- _WHAT YOU SHOULD DO_: Whenever the string "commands" appears in a line below, please copy the line out.
*** RECORDED DATA ***
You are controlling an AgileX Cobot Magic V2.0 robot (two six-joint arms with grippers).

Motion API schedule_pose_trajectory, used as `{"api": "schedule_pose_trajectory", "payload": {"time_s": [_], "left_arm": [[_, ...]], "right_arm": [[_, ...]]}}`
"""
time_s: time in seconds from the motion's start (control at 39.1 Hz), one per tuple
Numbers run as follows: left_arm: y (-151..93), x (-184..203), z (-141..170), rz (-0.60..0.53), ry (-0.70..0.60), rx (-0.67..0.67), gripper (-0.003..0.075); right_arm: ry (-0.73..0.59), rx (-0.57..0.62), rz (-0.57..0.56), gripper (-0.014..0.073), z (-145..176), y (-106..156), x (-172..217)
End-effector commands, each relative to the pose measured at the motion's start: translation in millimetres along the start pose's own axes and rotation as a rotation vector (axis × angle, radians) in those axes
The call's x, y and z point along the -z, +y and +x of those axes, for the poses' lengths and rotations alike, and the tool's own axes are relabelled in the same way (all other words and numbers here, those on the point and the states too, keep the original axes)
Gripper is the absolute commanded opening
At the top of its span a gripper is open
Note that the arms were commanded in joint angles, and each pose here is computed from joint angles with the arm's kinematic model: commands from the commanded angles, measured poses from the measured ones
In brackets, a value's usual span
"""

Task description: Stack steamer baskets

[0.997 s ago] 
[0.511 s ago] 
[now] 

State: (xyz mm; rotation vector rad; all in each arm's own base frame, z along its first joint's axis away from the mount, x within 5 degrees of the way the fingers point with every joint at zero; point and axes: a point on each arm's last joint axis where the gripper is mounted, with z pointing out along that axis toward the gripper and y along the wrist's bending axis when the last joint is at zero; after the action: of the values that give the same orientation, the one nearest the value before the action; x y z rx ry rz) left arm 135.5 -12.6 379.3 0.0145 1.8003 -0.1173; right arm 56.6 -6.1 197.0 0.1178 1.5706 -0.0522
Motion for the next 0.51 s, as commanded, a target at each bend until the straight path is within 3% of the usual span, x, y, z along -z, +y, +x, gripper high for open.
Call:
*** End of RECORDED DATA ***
- _OUTPUT FOR THIS TASK_:
End-effector commands, each relative to the pose measured at the motion's start: translation in millimetres along the start pose's own axes and rotation as a rotation vector (axis × angle, radians) in those axes
Note that the arms were commanded in joint angles, and each pose here is computed from joint angles with the arm's kinematic model: commands from the commanded angles, measured poses from the measured ones

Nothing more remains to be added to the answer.